Return the records exactly as they appear below, omitting the pictures.

** Opening Task data block **

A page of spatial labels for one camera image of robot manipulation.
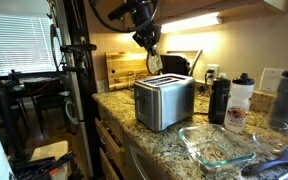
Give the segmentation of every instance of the kitchen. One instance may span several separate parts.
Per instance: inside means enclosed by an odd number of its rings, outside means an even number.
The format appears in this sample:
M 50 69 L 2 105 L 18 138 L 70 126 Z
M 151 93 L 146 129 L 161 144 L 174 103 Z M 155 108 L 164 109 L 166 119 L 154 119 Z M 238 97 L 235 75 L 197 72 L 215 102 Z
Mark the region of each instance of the kitchen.
M 96 67 L 97 88 L 98 92 L 105 92 L 108 91 L 108 80 L 104 54 L 145 51 L 134 42 L 130 34 L 119 34 L 104 28 L 95 19 L 88 6 L 89 2 L 85 0 L 84 3 L 90 42 L 97 46 L 97 50 L 92 53 L 93 64 Z M 116 8 L 121 2 L 106 5 L 105 1 L 101 1 L 100 4 L 104 4 L 101 12 L 107 14 L 106 12 Z M 113 22 L 113 24 L 124 26 L 124 22 Z M 225 72 L 229 79 L 247 72 L 255 79 L 255 90 L 258 90 L 264 68 L 288 69 L 288 12 L 231 22 L 225 22 L 224 17 L 223 23 L 217 26 L 162 34 L 157 47 L 161 53 L 168 50 L 203 49 L 193 73 L 195 80 L 203 81 L 207 64 L 218 64 L 219 71 Z

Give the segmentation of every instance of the wooden cutting board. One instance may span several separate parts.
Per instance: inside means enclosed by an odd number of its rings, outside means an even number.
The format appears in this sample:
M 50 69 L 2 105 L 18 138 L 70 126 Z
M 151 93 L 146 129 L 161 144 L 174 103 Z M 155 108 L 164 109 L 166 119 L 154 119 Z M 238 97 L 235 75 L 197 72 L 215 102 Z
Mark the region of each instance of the wooden cutting board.
M 135 80 L 152 76 L 146 68 L 147 53 L 105 53 L 110 90 L 133 87 Z

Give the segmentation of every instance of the window blind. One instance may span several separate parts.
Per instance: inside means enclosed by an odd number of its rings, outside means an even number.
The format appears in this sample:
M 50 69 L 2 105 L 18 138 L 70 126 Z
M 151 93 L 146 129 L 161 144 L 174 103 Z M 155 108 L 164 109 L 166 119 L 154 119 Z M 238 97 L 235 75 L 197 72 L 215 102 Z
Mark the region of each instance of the window blind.
M 0 14 L 0 76 L 8 75 L 12 69 L 22 73 L 56 70 L 51 51 L 51 24 L 48 17 Z M 62 58 L 59 43 L 54 44 L 59 64 Z

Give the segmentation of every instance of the granite countertop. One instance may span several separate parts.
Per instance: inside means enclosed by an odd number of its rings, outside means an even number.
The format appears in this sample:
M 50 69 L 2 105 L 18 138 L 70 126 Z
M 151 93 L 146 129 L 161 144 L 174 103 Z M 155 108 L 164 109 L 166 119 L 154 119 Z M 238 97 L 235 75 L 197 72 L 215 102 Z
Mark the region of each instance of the granite countertop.
M 241 176 L 240 171 L 205 177 L 198 171 L 198 166 L 190 160 L 186 146 L 179 137 L 178 131 L 182 127 L 208 124 L 206 115 L 196 114 L 192 118 L 180 121 L 166 130 L 156 133 L 136 120 L 134 95 L 131 90 L 93 94 L 93 98 L 172 179 L 276 179 L 288 171 L 288 166 L 284 166 L 266 170 L 265 173 L 252 177 Z M 194 112 L 207 113 L 208 103 L 207 97 L 196 96 Z M 246 127 L 239 133 L 240 137 L 256 153 L 255 159 L 250 161 L 249 164 L 277 158 L 277 156 L 256 147 L 252 141 L 255 124 L 264 117 L 264 113 L 249 112 Z

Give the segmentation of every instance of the stainless steel toaster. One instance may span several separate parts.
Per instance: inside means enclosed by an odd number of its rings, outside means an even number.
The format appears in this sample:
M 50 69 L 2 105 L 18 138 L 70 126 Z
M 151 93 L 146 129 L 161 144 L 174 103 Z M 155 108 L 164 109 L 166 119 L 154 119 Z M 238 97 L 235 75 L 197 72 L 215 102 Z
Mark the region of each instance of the stainless steel toaster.
M 192 77 L 164 74 L 135 81 L 135 115 L 152 131 L 194 114 L 195 81 Z

** Closing Task data block **

Reply.
A page of spatial labels for one camera image of robot manipulation.
Give the segmentation of every instance of the kitchen. One instance may span several separate parts.
Per instance: inside means enclosed by an odd number of its rings, outside means an even number.
The format appears in this sample:
M 50 69 L 2 105 L 18 138 L 70 126 Z
M 151 93 L 146 129 L 161 144 L 174 103 Z M 155 108 L 164 109 L 166 119 L 154 119 Z M 238 97 L 235 75 L 197 72 L 215 102 Z
Mark the region of each instance of the kitchen.
M 96 67 L 97 88 L 98 92 L 105 92 L 108 91 L 108 80 L 104 54 L 145 51 L 134 42 L 130 34 L 119 34 L 104 28 L 95 19 L 88 6 L 89 2 L 85 0 L 84 3 L 90 42 L 97 46 L 97 50 L 92 53 L 93 64 Z M 116 8 L 121 2 L 106 5 L 105 1 L 101 1 L 100 4 L 104 4 L 101 12 L 107 14 L 106 12 Z M 113 22 L 113 24 L 124 26 L 124 22 Z M 225 72 L 229 79 L 247 72 L 255 79 L 255 90 L 258 90 L 264 68 L 288 69 L 288 12 L 231 22 L 225 22 L 224 17 L 223 23 L 217 26 L 162 34 L 157 47 L 161 53 L 168 50 L 203 49 L 193 73 L 195 80 L 203 81 L 207 64 L 218 64 L 219 71 Z

Give the segmentation of every instance of the wooden cutting board. One instance may span several separate parts.
Per instance: inside means enclosed by an odd number of its rings, outside means an even number.
The format appears in this sample:
M 50 69 L 2 105 L 18 138 L 70 126 Z
M 151 93 L 146 129 L 161 144 L 174 103 Z M 155 108 L 164 109 L 166 119 L 154 119 Z M 238 97 L 235 75 L 197 72 L 215 102 Z
Mark the region of each instance of the wooden cutting board.
M 135 80 L 152 76 L 146 68 L 147 53 L 105 53 L 110 90 L 133 87 Z

Give the segmentation of every instance of the window blind. One instance may span several separate parts.
Per instance: inside means enclosed by an odd number of its rings, outside means an even number.
The format appears in this sample:
M 50 69 L 2 105 L 18 138 L 70 126 Z
M 151 93 L 146 129 L 161 144 L 174 103 Z M 155 108 L 164 109 L 166 119 L 154 119 Z M 238 97 L 235 75 L 197 72 L 215 102 Z
Mark the region of each instance of the window blind.
M 0 14 L 0 76 L 8 75 L 12 69 L 22 73 L 56 70 L 51 51 L 51 24 L 48 17 Z M 62 58 L 59 43 L 54 44 L 59 64 Z

Give the segmentation of every instance of the granite countertop. One instance may span several separate parts.
Per instance: inside means enclosed by an odd number of its rings, outside means an even number.
The format appears in this sample:
M 50 69 L 2 105 L 18 138 L 70 126 Z
M 151 93 L 146 129 L 161 144 L 174 103 Z M 155 108 L 164 109 L 166 119 L 154 119 Z M 238 97 L 235 75 L 197 72 L 215 102 Z
Mark the region of each instance of the granite countertop.
M 241 176 L 240 171 L 205 177 L 198 171 L 198 166 L 190 160 L 186 146 L 179 137 L 178 131 L 182 127 L 208 124 L 206 115 L 196 114 L 192 118 L 180 121 L 166 130 L 156 133 L 136 120 L 134 95 L 131 90 L 93 94 L 93 98 L 172 179 L 276 179 L 288 171 L 288 166 L 284 166 L 266 170 L 265 173 L 252 177 Z M 194 112 L 207 113 L 208 103 L 207 97 L 196 96 Z M 246 127 L 239 133 L 240 137 L 256 153 L 255 159 L 250 161 L 249 164 L 277 158 L 277 156 L 256 147 L 252 141 L 255 124 L 264 117 L 264 113 L 249 112 Z

Give the segmentation of every instance of the stainless steel toaster. One instance may span several separate parts.
Per instance: inside means enclosed by an odd number of its rings, outside means an even number.
The format appears in this sample:
M 50 69 L 2 105 L 18 138 L 70 126 Z
M 151 93 L 146 129 L 161 144 L 174 103 Z M 155 108 L 164 109 L 166 119 L 154 119 Z M 238 97 L 235 75 L 197 72 L 215 102 Z
Mark the region of each instance of the stainless steel toaster.
M 192 77 L 164 74 L 135 81 L 135 115 L 152 131 L 194 114 L 195 81 Z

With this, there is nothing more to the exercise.